A Péra, près du mont Hymette se trouvait encore un Temple de Vénus avec une fontaine qui procurait une heureuse délivrance aux femmes enceintes et donnait la fécondité à celles qui étaient stériles.
Les Athéniens élevèrent même des temples à Leaena et Lamia, courtisanes, maîtresses de Démétrius Poliorcète, sous le nom de Vénus Leaena et Vénus Lamia.
A Athènes encore était le temple de Vénus Psithyros ou Susurratrix, ainsi nommée, dit Pausanias, parce que les femmes qui adressaient leurs prières à Vénus les lui faisaient à l’oreille, de avec des susurrements. Mégalopolis avait élevé un temple à Vénus Mechanitis, pour l’ingéniosité de ses artifices, l’habileté de ses machinations. Syracuse, enfin, avait déifié Vénus Callipyge, en l’honneur de deux belles personnes aux charmes puissants. Un homme de la campagne, contait-on, avait deux filles très belles qui, ne pouvant s’accorder sur la beauté de leurs f….s, se rendirent sur le grand chemin pour faire décider le point en litige. Passe un jeune homme, les belles lui montrent leurs charmes. Il décide en faveur de l’aînée, dont il est épris au point d’en tomber malade. Il raconte son aventure à son jeune frère, qui se rend au même endroit, examine aussi les charmes des deux sœurs et se prononce en faveur de la cadette. Le père de ces jeunes gens, après de vaines exhortations, se laisse toucher, va trouver le père des deux jeunes filles, les emmène et les donne pour femmes à ses fils. On ne les connaissait à Syracuse que sous le nom de Belles f….s. Elles amassèrent de grands biens, dont elles firent bâtir un temple sous le nom de Vénus aux belles f….s.
Le temple de Vénus à Corinthe était si riche qu’il possédait, à titre de hiérodules ou d’esclaves sacrés, plus de mille courtisanes vouées au culte de la déesse par des donateurs de l’un et de l’autre sexe ; et naturellement la présence de ces femmes, en attirant une foule d’hommes dans la ville, contribuait encore à l’enrichir. Les patrons de navires, notamment, venaient s’y ruiner à plaisir : car les Corinthiennes étaient réputées par leur adresse à se plier à toutes les attitudes inventées par l’imagination des prêtresses dans l’exercice du culte de leur déesse tutélaire.

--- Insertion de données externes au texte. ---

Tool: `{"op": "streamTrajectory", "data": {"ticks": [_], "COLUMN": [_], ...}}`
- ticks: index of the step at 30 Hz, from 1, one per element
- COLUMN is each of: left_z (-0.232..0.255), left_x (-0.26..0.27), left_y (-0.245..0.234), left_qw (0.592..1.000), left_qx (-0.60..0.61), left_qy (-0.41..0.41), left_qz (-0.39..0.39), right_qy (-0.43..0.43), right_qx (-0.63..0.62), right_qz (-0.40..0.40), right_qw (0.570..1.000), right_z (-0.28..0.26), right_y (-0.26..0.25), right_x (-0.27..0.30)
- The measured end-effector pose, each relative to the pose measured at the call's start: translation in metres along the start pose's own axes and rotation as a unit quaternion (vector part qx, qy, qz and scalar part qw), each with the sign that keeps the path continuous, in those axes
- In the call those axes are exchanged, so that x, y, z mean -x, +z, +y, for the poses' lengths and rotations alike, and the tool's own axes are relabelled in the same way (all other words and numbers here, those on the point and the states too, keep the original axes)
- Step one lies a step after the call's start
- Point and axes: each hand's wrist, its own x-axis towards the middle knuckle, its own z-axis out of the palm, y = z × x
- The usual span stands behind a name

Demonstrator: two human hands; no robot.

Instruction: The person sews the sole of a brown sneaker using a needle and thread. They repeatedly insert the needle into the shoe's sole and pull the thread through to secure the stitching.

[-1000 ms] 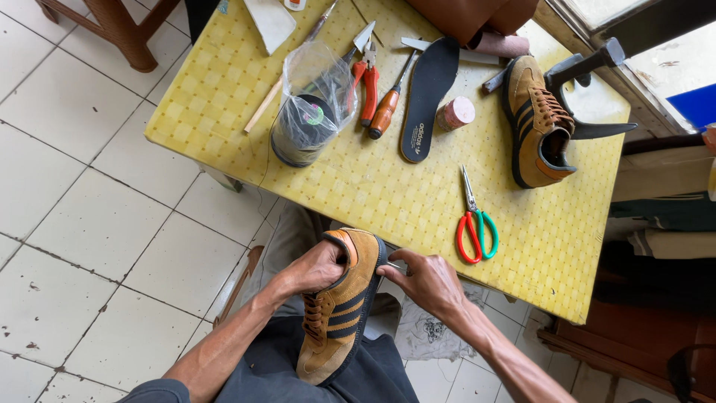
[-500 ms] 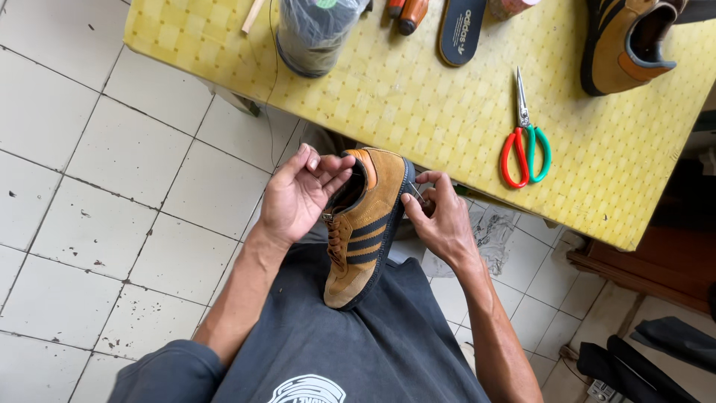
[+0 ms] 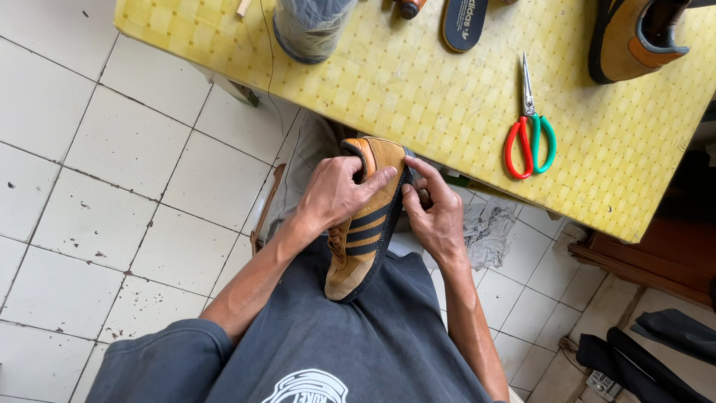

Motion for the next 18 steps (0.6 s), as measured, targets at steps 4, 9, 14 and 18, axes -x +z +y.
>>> {"op": "streamTrajectory", "data": {"ticks": [4, 9, 14, 18], "left_z": [0.002, -0.005, 0.019, 0.028], "left_x": [0.0, -0.002, 0.002, -0.001], "left_y": [0.019, 0.026, 0.018, 0.017], "left_qw": [0.986, 0.964, 0.96, 0.955], "left_qx": [0.135, 0.206, 0.202, 0.209], "left_qy": [-0.091, -0.152, -0.176, -0.195], "left_qz": [0.035, 0.072, 0.079, 0.085], "right_qy": [0.009, 0.07, 0.093, 0.091], "right_qx": [-0.025, -0.237, -0.302, -0.298], "right_qz": [0.013, 0.051, 0.091, 0.069], "right_qw": [1.0, 0.968, 0.945, 0.948], "right_z": [0.014, 0.02, 0.009, 0.004], "right_y": [0.004, 0.01, -0.006, -0.017], "right_x": [0.002, 0.002, 0.012, 0.008]}}
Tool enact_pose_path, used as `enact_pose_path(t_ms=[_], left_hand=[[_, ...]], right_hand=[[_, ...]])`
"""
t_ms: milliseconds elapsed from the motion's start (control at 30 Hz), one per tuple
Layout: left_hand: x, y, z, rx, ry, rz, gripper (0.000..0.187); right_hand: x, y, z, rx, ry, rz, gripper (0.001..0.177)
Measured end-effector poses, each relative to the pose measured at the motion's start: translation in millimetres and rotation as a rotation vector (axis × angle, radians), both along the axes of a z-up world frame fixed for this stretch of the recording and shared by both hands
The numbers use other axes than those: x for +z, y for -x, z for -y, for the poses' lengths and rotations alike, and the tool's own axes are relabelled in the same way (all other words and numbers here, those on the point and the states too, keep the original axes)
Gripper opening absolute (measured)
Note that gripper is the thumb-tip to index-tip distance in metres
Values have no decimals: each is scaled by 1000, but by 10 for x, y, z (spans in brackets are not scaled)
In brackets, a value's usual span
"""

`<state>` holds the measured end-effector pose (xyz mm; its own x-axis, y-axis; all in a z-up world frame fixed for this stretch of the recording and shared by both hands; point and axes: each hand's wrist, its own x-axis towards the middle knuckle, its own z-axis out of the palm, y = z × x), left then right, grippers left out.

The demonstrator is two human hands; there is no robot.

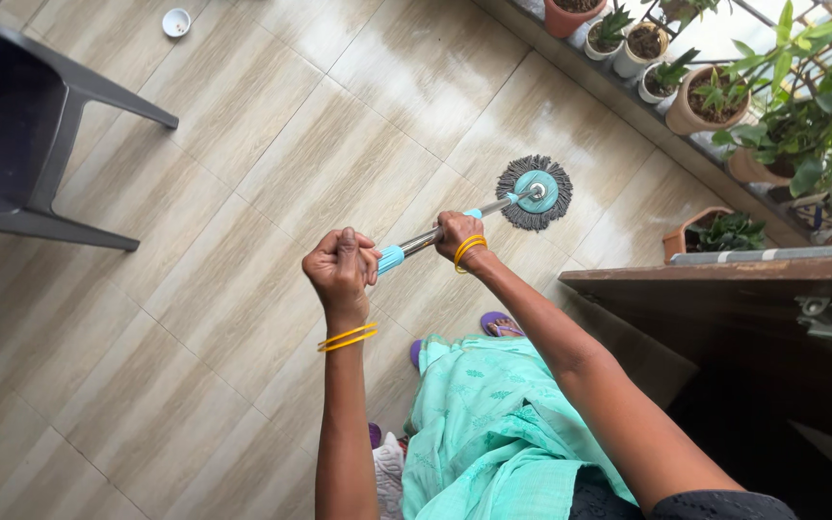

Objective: The person mops the floor in a room and hallway using a spin mop, moving the mop head across the tiles in various directions.

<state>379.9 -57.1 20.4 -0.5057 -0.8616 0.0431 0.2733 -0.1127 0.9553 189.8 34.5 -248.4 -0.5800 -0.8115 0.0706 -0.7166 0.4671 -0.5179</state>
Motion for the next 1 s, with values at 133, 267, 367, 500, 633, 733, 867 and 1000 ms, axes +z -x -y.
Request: enact_pose_path(t_ms=[133, 267, 367, 500, 633, 733, 867, 1000], left_hand=[[-231, 343, -260, -47, -113, -21, 36], [-525, 696, -764, -118, -247, -29, 35], [-739, 826, -1182, -88, -265, -23, 36], [-850, 774, -1676, 21, -346, 58, 36], [-722, 553, -1919, 103, -301, 95, 35], [-551, 337, -2009, 207, -230, 87, 35], [-441, -91, -2247, 386, -215, 55, 34], [-569, -564, -2750, 600, -273, 41, 28]], right_hand=[[-103, 443, -406, 34, 8, -43, 22], [-187, 895, -999, 75, -86, -40, 29], [-260, 1080, -1446, 86, -152, -47, 16], [-290, 1053, -1673, 159, -202, -17, 23], [-305, 919, -1618, 273, -130, 12, 10], [-318, 754, -1418, 394, -128, -2, 10], [-355, 290, -1165, 564, -80, -2, 12], [-406, -314, -1027, 801, -78, 11, 5]])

Aussi dans cette ville, un usage ancien était de réunir toutes les courtisanes pour présenter à Vénus les vœux de la ville pour des choses importantes. Si même des particuliers faisaient des vœux à Vénus, ils lui amenaient un nombre déterminé de courtisanes lorsqu’ils avaient obtenu ce qu’ils demandaient. Ainsi Xénophon de Corinthe, partant pour les jeux olympiques, fit vœu d’amener à Vénus un certain nombre de courtisanes quand il aurait vaincu. Et Pindare écrivit lui-même le chant du sacrifice : « O jeunes filles, dit-il aux courtisanes, qui recevez tous les étrangers et leur donnez l’hospitalité ; prêtresses de la déesse Vénus dans la riche Corinthe, c’est vous qui, en faisant brûler par vos mains des larmes d’encens pur et qui, touchant Vénus la mère des amours par vos prières intérieures, vous méritez souvent son secours céleste, et nous procurez les doux instants de cueillir sur des lits mollets les plus agréables fruits dans nos pressants besoins. »[134]
[134] Athénée, Banquet, VI, 14 ; XII, 13 ; XIII, 3, 4 ; Strabon, Géographie, VIII, 80 ; Philodème, Epigrammes ; Brunck, Analecta, II, p. 85 ; Xénophon, Banquet, 8 ; Pausanias, VI, 25 ; Plutarque, Thésée, 18 ; Aristote, De l’âme, I, 3 ; Anthologie grecque, Epigrammes érotiques, 159, 199, 200, 201, 203 ; Epigrammes votives, 17, 172, 206-208, 210, 290 ; Larcher, Mémoire sur Vénus. Paris, 1775, passim.
C’est le baiser charnel, avec toutes ses lubricités, purifié par le culte, magnifié, divinisé.